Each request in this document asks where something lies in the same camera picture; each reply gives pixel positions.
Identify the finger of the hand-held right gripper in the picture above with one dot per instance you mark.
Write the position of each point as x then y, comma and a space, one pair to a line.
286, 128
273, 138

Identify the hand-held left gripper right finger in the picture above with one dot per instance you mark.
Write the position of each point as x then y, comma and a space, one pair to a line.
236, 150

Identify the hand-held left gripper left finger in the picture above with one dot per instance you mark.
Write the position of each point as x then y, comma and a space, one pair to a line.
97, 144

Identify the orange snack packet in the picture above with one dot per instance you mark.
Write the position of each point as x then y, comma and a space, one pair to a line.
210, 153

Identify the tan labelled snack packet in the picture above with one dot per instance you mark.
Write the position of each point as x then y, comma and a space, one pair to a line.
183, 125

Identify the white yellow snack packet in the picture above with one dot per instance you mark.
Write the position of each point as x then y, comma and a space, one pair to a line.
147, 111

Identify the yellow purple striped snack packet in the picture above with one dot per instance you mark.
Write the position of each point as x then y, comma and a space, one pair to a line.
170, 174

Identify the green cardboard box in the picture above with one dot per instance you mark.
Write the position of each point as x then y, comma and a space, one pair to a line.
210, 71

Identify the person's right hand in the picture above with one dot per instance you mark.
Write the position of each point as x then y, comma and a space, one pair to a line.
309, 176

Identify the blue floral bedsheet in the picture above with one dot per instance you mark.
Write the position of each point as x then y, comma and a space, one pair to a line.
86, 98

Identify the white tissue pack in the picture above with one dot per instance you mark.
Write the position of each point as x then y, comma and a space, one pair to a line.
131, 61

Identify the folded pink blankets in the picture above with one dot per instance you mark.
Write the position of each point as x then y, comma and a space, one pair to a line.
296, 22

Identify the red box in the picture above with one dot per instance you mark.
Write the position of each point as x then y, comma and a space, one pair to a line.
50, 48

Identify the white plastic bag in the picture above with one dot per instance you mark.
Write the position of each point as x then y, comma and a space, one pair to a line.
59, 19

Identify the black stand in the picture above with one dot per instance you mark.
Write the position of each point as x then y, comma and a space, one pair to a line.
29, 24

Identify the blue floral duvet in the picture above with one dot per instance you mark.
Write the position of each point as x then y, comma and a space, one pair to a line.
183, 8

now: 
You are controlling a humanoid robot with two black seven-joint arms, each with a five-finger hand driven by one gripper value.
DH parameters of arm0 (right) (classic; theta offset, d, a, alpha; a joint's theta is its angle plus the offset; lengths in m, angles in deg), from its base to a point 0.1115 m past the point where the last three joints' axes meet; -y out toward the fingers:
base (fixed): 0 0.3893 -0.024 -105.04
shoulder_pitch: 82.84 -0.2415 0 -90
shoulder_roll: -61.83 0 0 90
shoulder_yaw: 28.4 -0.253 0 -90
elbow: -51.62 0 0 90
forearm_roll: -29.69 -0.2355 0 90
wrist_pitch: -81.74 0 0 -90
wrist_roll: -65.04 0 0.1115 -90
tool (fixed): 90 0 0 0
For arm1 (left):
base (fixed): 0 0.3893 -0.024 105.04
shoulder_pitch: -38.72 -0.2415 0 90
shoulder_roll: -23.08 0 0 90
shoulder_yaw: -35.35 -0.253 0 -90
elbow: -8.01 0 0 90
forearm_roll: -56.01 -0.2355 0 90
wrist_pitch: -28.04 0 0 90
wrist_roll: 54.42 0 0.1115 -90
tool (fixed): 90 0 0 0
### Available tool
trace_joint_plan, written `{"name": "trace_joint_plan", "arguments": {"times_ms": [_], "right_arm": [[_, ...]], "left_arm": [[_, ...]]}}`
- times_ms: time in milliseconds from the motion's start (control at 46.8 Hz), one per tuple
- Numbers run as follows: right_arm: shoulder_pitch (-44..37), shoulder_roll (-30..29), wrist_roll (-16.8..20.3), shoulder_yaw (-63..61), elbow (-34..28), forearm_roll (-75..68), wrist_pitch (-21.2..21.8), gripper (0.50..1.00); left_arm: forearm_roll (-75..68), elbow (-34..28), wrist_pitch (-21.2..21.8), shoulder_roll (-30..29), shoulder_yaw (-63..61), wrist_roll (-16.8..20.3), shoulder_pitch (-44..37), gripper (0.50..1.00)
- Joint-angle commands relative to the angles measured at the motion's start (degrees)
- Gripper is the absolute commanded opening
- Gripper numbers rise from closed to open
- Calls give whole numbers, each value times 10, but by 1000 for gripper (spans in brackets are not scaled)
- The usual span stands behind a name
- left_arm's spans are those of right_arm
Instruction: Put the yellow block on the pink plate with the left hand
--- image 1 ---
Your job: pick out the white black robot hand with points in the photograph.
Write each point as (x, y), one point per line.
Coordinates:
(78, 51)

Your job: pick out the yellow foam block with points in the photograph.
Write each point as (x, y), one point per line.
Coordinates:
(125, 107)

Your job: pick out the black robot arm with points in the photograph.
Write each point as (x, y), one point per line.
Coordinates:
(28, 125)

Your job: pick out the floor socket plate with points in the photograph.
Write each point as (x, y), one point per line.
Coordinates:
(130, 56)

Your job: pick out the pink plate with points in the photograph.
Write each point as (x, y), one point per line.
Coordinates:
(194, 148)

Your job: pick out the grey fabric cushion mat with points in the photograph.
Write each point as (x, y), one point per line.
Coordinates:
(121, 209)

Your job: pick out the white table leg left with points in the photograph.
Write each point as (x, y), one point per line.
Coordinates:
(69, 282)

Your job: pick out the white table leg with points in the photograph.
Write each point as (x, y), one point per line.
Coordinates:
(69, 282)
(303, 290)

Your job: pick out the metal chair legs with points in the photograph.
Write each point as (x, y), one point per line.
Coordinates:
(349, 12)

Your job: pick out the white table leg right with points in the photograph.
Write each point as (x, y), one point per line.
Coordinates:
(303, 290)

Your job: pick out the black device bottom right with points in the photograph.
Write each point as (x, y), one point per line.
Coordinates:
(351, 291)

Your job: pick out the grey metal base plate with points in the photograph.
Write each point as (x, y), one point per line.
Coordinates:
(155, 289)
####
▶ **ABOUT THIS TASK**: The response should consist of all the entries, set down exactly.

▶ **RESULT OF THIS TASK**:
Each request in this document asks where something lies in the same camera picture; each reply gives pixel positions.
Identify the finger of the hand-held right gripper in the picture above with one dot per instance you mark.
Write the position of each point as x then y, comma and a space, one pair to a line.
286, 128
273, 138

Identify the hand-held left gripper right finger in the picture above with one dot per instance you mark.
Write the position of each point as x then y, comma and a space, one pair to a line.
236, 150

Identify the hand-held left gripper left finger in the picture above with one dot per instance you mark.
Write the position of each point as x then y, comma and a space, one pair to a line.
97, 144

Identify the orange snack packet in the picture above with one dot per instance you mark.
Write the position of each point as x then y, comma and a space, one pair to a line.
210, 153

Identify the tan labelled snack packet in the picture above with one dot per instance you mark.
Write the position of each point as x then y, comma and a space, one pair to a line.
183, 125

Identify the white yellow snack packet in the picture above with one dot per instance you mark.
Write the position of each point as x then y, comma and a space, one pair to a line.
147, 111

Identify the yellow purple striped snack packet in the picture above with one dot per instance you mark.
Write the position of each point as x then y, comma and a space, one pair to a line.
170, 174

Identify the green cardboard box in the picture above with one dot per instance you mark.
Write the position of each point as x then y, comma and a space, one pair to a line.
210, 71

Identify the person's right hand in the picture above with one dot per instance you mark.
Write the position of each point as x then y, comma and a space, one pair to a line.
309, 176

Identify the blue floral bedsheet in the picture above with one dot per instance you mark.
Write the position of each point as x then y, comma and a space, one pair to a line.
86, 98

Identify the white tissue pack in the picture above with one dot per instance you mark.
Write the position of each point as x then y, comma and a space, one pair to a line.
131, 61

Identify the folded pink blankets in the picture above with one dot per instance you mark.
Write the position of each point as x then y, comma and a space, one pair to a line.
296, 22

Identify the red box in the picture above with one dot per instance you mark.
Write the position of each point as x then y, comma and a space, one pair to a line.
50, 48

Identify the white plastic bag in the picture above with one dot per instance you mark.
Write the position of each point as x then y, comma and a space, one pair to a line.
59, 19

Identify the black stand in the picture above with one dot per instance you mark.
Write the position of each point as x then y, comma and a space, one pair to a line.
29, 24

Identify the blue floral duvet in the picture above with one dot per instance you mark.
Write the position of each point as x then y, comma and a space, one pair to a line.
183, 8

now: 
You are controlling a humanoid robot with two black seven-joint arms, each with a five-finger hand driven by one gripper value.
DH parameters of arm0 (right) (classic; theta offset, d, a, alpha; a joint's theta is its angle plus the offset; lengths in m, angles in deg), from its base to a point 0.1115 m past the point where the last three joints' axes meet; -y out toward the fingers:
base (fixed): 0 0.3893 -0.024 -105.04
shoulder_pitch: 82.84 -0.2415 0 -90
shoulder_roll: -61.83 0 0 90
shoulder_yaw: 28.4 -0.253 0 -90
elbow: -51.62 0 0 90
forearm_roll: -29.69 -0.2355 0 90
wrist_pitch: -81.74 0 0 -90
wrist_roll: -65.04 0 0.1115 -90
tool (fixed): 90 0 0 0
For arm1 (left):
base (fixed): 0 0.3893 -0.024 105.04
shoulder_pitch: -38.72 -0.2415 0 90
shoulder_roll: -23.08 0 0 90
shoulder_yaw: -35.35 -0.253 0 -90
elbow: -8.01 0 0 90
forearm_roll: -56.01 -0.2355 0 90
wrist_pitch: -28.04 0 0 90
wrist_roll: 54.42 0 0.1115 -90
tool (fixed): 90 0 0 0
### Available tool
trace_joint_plan, written `{"name": "trace_joint_plan", "arguments": {"times_ms": [_], "right_arm": [[_, ...]], "left_arm": [[_, ...]]}}`
- times_ms: time in milliseconds from the motion's start (control at 46.8 Hz), one per tuple
- Numbers run as follows: right_arm: shoulder_pitch (-44..37), shoulder_roll (-30..29), wrist_roll (-16.8..20.3), shoulder_yaw (-63..61), elbow (-34..28), forearm_roll (-75..68), wrist_pitch (-21.2..21.8), gripper (0.50..1.00); left_arm: forearm_roll (-75..68), elbow (-34..28), wrist_pitch (-21.2..21.8), shoulder_roll (-30..29), shoulder_yaw (-63..61), wrist_roll (-16.8..20.3), shoulder_pitch (-44..37), gripper (0.50..1.00)
- Joint-angle commands relative to the angles measured at the motion's start (degrees)
- Gripper is the absolute commanded opening
- Gripper numbers rise from closed to open
- Calls give whole numbers, each value times 10, but by 1000 for gripper (spans in brackets are not scaled)
- The usual span stands behind a name
- left_arm's spans are those of right_arm
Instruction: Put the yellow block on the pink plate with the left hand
--- image 1 ---
Your job: pick out the white black robot hand with points in the photograph.
Write each point as (x, y), one point per line.
Coordinates:
(78, 51)

Your job: pick out the yellow foam block with points in the photograph.
Write each point as (x, y), one point per line.
Coordinates:
(125, 107)

Your job: pick out the black robot arm with points in the photograph.
Write each point as (x, y), one point per line.
Coordinates:
(28, 125)

Your job: pick out the floor socket plate with points in the photograph.
Write each point as (x, y), one point per line.
Coordinates:
(130, 56)

Your job: pick out the pink plate with points in the photograph.
Write each point as (x, y), one point per line.
Coordinates:
(194, 148)

Your job: pick out the grey fabric cushion mat with points in the photograph.
Write each point as (x, y), one point per line.
Coordinates:
(121, 209)

Your job: pick out the white table leg left with points in the photograph.
Write each point as (x, y), one point per line.
Coordinates:
(69, 282)

Your job: pick out the white table leg with points in the photograph.
Write each point as (x, y), one point per line.
Coordinates:
(69, 282)
(303, 290)

Your job: pick out the metal chair legs with points in the photograph.
Write each point as (x, y), one point per line.
Coordinates:
(349, 12)

Your job: pick out the white table leg right with points in the photograph.
Write each point as (x, y), one point per line.
Coordinates:
(303, 290)

Your job: pick out the black device bottom right with points in the photograph.
Write each point as (x, y), one point per line.
Coordinates:
(351, 291)

Your job: pick out the grey metal base plate with points in the photograph.
Write each point as (x, y), one point per line.
Coordinates:
(155, 289)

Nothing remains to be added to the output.